I'm on a bit of a hiatus right now, but only to work on other projects -- one incredibly exciting example being the newly-released kids' science book series Things That Make You Go Yuck!
If you're a science and/or silliness fan, give it a gander! See you soon!

The Accidental Exhibitionist

Spanning the globe to unearth silly, ridiculous crap — so you don’t have to!

My wife has a webcam.

(That’s number fourteen on my list of Things I Never Thought I’d Say in Public. And I’m not sure my wife would even immediately realize the stir that such a simple sentence could cause. But she’d figure it out pretty damned quickly, and then kick my ass, so I think I’d better elaborate.)

It’s not that kind of webcam. At the moment, it’s not much of any kind of webcam at all. She got it a while back — for Christmas, I think.

“Hey, what are all you small-nosed sorority girls doing with that tub of Cheese Whiz in my back yard?”

(And from her mother, if I recall correctly. Now she really didn’t realize how itchy and throbby some people start to get these days when they think of ‘woman’ and ‘webcam’ in the same sentence. But to be fair, she lives pretty far away, and just wanted to see her daughter a bit more often. It’s perfectly innocent, of course. Plus, the same people that would get all oiled up and bothered over ‘woman’ and ‘webcam’ usually do the same over ‘woman’ and just about anything else — ‘goldfish’, ‘elevator’, ‘pennywhistle’, you name it. There are some sick puppies out there, just scannin’ the airwaves for ‘woman’ and <something>, so they can get all lathery.)

Anyway, it creeps me out a little. It’s just — sitting there, looking at me. Oh, it’s not turned on, mind you. And there’s a little cyclops-sunglasses thingy that covers the lens. On top of that, I don’t remember the software ever being installed, and I’m not sure the thing’s even plugged into the computer… but I’m not entirely sure that it’s not, either. And that’s creepy. I mean, it’s not like I’m planning on doing anything that I wouldn’t want broadcast all over the planet — it’s just me and the dog in the house right now, and she’s really not that kind of dog.

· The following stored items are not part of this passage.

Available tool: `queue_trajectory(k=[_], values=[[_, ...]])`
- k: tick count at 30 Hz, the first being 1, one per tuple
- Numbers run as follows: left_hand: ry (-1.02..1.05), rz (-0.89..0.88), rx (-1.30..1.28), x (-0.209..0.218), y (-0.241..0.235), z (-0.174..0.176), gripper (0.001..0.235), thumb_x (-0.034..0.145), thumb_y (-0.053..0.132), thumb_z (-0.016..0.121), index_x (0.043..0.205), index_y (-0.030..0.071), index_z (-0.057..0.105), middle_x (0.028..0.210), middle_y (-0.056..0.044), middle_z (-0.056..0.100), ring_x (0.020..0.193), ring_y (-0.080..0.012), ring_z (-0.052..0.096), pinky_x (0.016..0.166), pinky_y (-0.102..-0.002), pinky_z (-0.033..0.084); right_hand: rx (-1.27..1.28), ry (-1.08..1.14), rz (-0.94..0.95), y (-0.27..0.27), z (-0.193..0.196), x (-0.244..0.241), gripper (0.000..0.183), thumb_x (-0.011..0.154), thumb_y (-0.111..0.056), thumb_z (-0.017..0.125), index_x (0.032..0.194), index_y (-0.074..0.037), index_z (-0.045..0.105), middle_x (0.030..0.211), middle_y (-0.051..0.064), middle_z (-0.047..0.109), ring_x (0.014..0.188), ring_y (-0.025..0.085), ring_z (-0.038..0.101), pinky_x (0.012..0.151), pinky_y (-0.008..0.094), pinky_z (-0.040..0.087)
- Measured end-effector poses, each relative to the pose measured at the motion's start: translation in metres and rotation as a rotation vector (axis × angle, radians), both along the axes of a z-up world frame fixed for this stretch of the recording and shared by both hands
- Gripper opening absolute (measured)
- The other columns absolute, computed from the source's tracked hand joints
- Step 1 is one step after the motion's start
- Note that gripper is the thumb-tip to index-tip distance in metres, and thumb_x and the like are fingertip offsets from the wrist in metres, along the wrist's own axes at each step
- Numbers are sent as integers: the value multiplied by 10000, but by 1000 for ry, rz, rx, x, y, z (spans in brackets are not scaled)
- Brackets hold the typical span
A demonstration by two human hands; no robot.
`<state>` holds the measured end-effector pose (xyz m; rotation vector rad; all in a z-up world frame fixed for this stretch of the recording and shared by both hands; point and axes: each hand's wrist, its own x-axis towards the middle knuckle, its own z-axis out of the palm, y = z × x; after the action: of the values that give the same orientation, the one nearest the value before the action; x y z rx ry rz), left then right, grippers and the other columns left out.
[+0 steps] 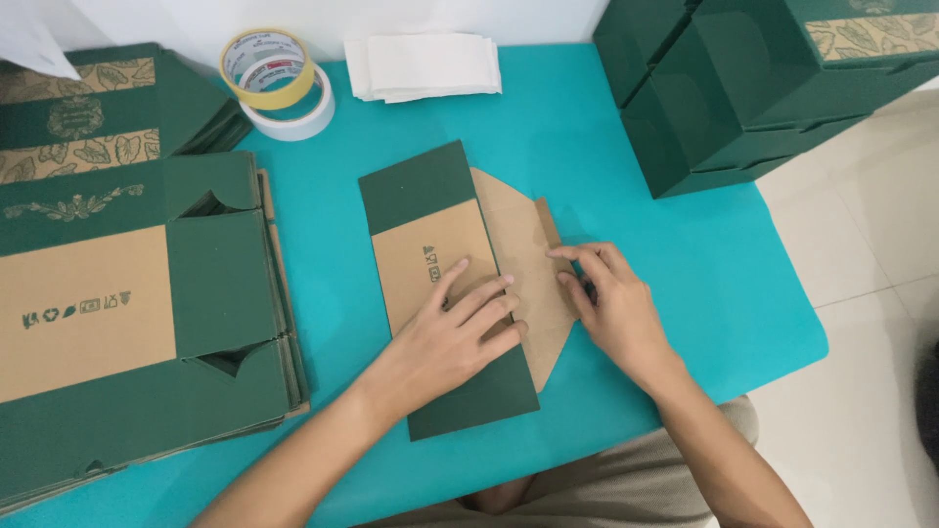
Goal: The person assembles a green cardboard box by folding its flaps and tucking them into slots. They then place a white tissue inside the box and close the lid.
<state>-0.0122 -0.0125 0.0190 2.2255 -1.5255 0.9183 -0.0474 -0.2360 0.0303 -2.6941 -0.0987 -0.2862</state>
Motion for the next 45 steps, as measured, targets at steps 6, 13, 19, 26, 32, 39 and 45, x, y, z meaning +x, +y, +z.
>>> queue_trajectory(k=[6, 13, 19, 26, 32, 39, 45], values=[[-83, 136, -3, -17, 28, 51, 124, 975, 92, 580, 984, 206, 627, 1036, -26, 551, 1182, -208, 624, 1017, -612, 486, -4, 12, -70, -17, -2, 2, 283, 963, -115, 617, 1242, -135, 660, 1036, 80, 607, 821, 334, 705, 663, 522, 599], [36, 326, 99, -50, 93, 58, 404, 896, -97, 529, 1150, 201, 629, 1084, -88, 601, 1159, -248, 636, 1043, -570, 396, 22, -36, 60, -68, -26, 12, 383, 996, -158, 549, 1377, -145, 585, 1174, 105, 537, 787, 264, 582, 655, 423, 462], [152, 493, 240, -56, 122, 19, 399, 907, 65, 610, 1258, 254, 604, 1152, -60, 591, 1221, -217, 564, 1124, -596, 339, 35, -70, 92, -74, -24, 12, 384, 1014, -127, 533, 1395, -91, 565, 1164, 113, 507, 683, 234, 480, 614, 429, 423], [160, 537, 394, -55, 125, 3, 472, 890, 26, 548, 1320, 220, 541, 1219, -73, 551, 1257, -220, 523, 1134, -533, 349, 8, -116, 99, -74, -26, 11, 383, 1012, -126, 547, 1387, -52, 569, 1158, 123, 510, 902, 267, 549, 677, 422, 490], [237, 548, 463, -51, 118, -8, 460, 830, 98, 587, 1286, 146, 549, 1258, -49, 582, 1198, -205, 544, 1142, -540, 355, -263, -357, 241, -73, -11, -3, 271, 1006, -162, 583, 1257, -58, 580, 1269, 178, 537, 1112, 379, 556, 838, 471, 493], [131, 329, 347, -23, 52, -25, 394, 785, 120, 545, 1166, 95, 643, 1098, -108, 612, 1061, -349, 580, 1067, -501, 397, -41, -134, 457, -79, 0, -22, 314, 976, -70, 528, 1272, -103, 628, 1291, 77, 634, 1250, 269, 579, 1139, 446, 433], [163, -77, 295, -13, -12, -2, 357, 999, 335, 499, 1219, 73, 600, 1226, -90, 624, 1133, -245, 570, 998, -392, 433, 101, 70, 463, -85, 8, -28, 482, 900, -188, 661, 1370, -131, 569, 1417, 66, 569, 1361, 249, 488, 1199, 456, 290]])
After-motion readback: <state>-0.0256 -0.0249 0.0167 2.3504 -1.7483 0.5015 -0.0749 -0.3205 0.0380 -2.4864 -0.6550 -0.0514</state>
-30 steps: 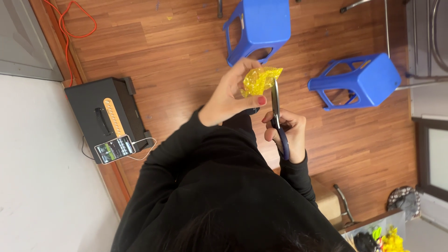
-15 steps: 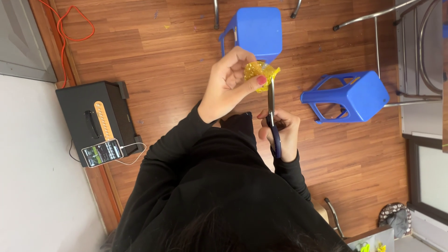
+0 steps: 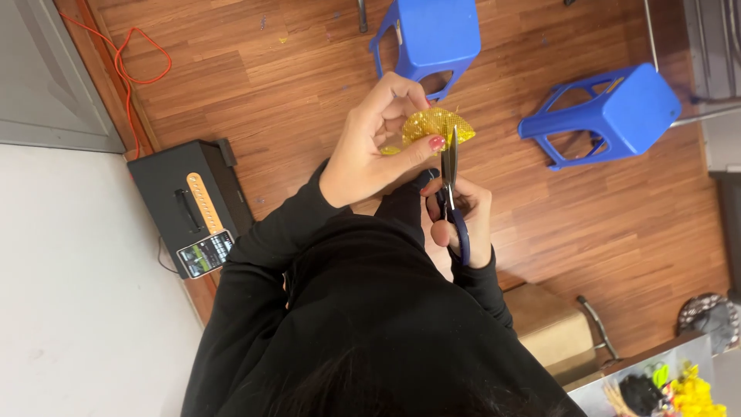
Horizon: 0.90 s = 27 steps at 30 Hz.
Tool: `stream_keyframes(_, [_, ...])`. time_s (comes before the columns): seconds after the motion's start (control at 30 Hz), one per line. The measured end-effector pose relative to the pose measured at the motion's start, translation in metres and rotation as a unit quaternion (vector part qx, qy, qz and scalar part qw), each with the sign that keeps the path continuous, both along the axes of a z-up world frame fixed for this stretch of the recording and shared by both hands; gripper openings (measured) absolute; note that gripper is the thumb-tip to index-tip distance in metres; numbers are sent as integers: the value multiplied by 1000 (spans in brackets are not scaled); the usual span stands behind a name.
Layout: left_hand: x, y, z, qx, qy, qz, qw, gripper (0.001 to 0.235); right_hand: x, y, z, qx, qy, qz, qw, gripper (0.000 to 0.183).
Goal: The person uses scissors to cut a piece of yellow glittery mesh fabric. Initially standing, they trim the material before moving to a table to continue cutting the fabric into smaller pieces.
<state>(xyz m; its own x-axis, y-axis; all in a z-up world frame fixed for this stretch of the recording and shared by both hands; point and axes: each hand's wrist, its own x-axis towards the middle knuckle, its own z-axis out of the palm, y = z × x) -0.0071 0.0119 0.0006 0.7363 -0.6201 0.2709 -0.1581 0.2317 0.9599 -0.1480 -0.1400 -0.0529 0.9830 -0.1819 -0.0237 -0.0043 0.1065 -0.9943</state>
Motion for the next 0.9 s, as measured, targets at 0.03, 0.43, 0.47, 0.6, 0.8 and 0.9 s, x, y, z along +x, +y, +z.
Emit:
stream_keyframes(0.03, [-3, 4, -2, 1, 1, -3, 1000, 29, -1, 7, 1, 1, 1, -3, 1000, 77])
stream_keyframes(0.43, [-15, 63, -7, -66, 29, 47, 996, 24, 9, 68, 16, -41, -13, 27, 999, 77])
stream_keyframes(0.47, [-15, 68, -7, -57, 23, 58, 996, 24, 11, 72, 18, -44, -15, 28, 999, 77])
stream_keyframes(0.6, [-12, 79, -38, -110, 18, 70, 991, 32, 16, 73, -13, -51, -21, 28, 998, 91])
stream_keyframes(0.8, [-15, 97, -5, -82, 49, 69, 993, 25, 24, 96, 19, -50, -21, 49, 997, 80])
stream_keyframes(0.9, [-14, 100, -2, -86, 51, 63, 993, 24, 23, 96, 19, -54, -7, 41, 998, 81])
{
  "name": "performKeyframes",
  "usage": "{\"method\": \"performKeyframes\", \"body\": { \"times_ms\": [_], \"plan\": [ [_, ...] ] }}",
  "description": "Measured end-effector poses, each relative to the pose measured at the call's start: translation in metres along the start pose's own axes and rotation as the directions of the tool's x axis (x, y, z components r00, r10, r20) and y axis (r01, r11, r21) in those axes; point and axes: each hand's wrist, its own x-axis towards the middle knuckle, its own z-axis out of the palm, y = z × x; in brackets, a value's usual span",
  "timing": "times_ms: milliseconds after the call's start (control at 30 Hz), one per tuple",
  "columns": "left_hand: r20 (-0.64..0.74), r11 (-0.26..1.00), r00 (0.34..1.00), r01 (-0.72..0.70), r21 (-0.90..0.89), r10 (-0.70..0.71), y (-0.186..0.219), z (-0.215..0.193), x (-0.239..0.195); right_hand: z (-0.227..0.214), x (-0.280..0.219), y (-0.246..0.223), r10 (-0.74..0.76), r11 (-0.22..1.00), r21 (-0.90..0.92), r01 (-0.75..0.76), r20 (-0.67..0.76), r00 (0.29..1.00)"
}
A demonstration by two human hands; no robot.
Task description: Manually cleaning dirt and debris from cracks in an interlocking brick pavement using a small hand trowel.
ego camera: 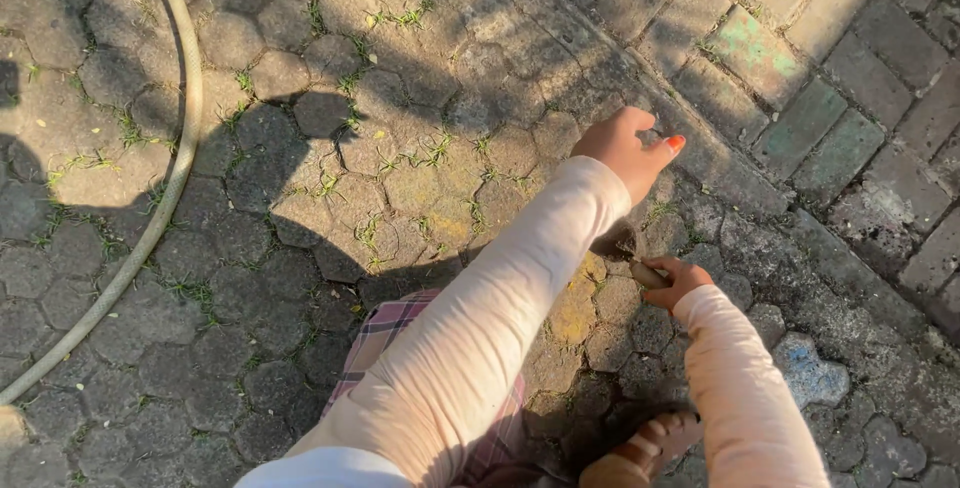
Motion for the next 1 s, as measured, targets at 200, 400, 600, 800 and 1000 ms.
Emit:
{"method": "performKeyframes", "body": {
  "times_ms": [200, 400, 600, 800, 1000],
  "plan": [
    [0.015, 0.983, 0.995, -0.1, 0.154, 0.099, -0.008, -0.031, -0.009, -0.021, 0.038, 0.021, -0.269, 0.961, 0.031, 0.276, -0.138, 0.953],
    [0.013, 0.951, 1.0, 0.016, 0.31, -0.021, -0.017, -0.057, -0.014, -0.042, 0.03, -0.005, -0.133, 0.982, -0.129, 0.141, 0.064, 0.989],
    [-0.027, 0.94, 0.999, -0.006, 0.341, 0.016, -0.036, -0.048, 0.006, -0.018, 0.035, 0.024, -0.203, 0.979, 0.011, 0.203, 0.091, 0.975],
    [-0.002, 0.944, 0.999, -0.05, 0.325, 0.054, -0.032, -0.026, 0.014, -0.003, 0.004, 0.044, -0.142, 0.98, 0.133, 0.149, -0.059, 0.988],
    [0.161, 0.952, 0.982, 0.048, 0.302, -0.1, -0.013, -0.014, 0.005, 0.003, 0.005, 0.049, -0.097, 0.98, 0.183, 0.082, 0.073, 0.993]
  ]
}}
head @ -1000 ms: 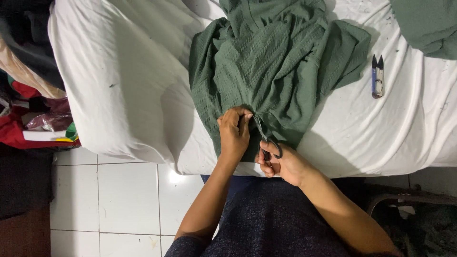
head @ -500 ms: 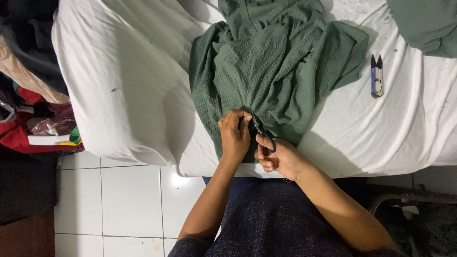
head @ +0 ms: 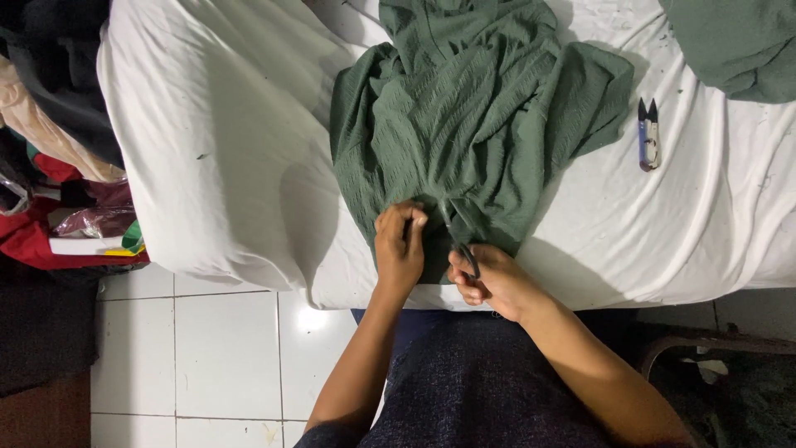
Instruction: The person uses scissors to cut a green piece of fabric on a white surface. They repeatedly fold, smooth, and trim the fabric, removing excess material and shaping the edges throughout the video.
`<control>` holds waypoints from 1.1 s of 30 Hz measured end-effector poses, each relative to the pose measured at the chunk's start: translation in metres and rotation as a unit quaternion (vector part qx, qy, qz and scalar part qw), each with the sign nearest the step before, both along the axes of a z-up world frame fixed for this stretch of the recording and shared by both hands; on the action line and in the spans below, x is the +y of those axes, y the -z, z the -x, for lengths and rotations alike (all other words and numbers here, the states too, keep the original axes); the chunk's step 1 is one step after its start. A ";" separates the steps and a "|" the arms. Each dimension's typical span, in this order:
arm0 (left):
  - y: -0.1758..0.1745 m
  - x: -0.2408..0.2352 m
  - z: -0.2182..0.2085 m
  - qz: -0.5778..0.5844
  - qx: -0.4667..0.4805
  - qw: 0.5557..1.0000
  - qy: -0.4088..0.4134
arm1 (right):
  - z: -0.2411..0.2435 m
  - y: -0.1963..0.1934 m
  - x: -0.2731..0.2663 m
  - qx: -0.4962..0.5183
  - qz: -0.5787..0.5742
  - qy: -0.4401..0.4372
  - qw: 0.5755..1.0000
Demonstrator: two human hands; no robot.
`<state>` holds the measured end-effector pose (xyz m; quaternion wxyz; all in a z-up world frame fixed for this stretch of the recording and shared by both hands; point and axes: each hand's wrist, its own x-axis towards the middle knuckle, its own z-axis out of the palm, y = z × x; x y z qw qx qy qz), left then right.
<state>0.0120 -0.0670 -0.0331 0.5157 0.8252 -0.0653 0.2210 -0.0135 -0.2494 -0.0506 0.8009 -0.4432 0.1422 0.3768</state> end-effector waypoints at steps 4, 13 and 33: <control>-0.002 0.021 0.027 0.072 -0.025 0.995 0.069 | 0.013 0.008 -0.034 -0.117 0.029 0.064 0.991; 0.013 0.033 0.044 -0.038 -0.076 0.996 -0.011 | -0.011 0.005 -0.072 -0.324 0.329 0.226 0.858; 0.049 0.032 0.030 -0.129 -0.176 0.975 -0.039 | -0.014 0.033 -0.064 -0.362 0.262 0.425 0.787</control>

(Of course, how you can call a beast that spends that much time being naked and smelling crotches ‘not that kind’ of anything is a bit of a mystery to me. I mean, when Aunt Ellen started doing that, they bundled her up and carted her away to a place for ‘that kind’ of people. New Jersey, I think it’s called.)

So it’s not that I feel particularly inhibited or constricted by having this thing watching me. I’m trying to act as naturally as I ever do, which is usually not all that close to ‘natural’ in the first place. But things happen, right? Not major, webcam-broadcast-worthy events, of course.

(Like ‘Gee, my dog can suddenly talk, and she’s channeling the ghost of Chevy Chase’s career’, or ‘Hey, what are all you small-nosed sorority girls doing with that tub of Cheese Whiz in my back yard?’ (Apologies to Mr. Breathed, btw, but kudos to the rest of you if you recognized the Steve Dallas ref.))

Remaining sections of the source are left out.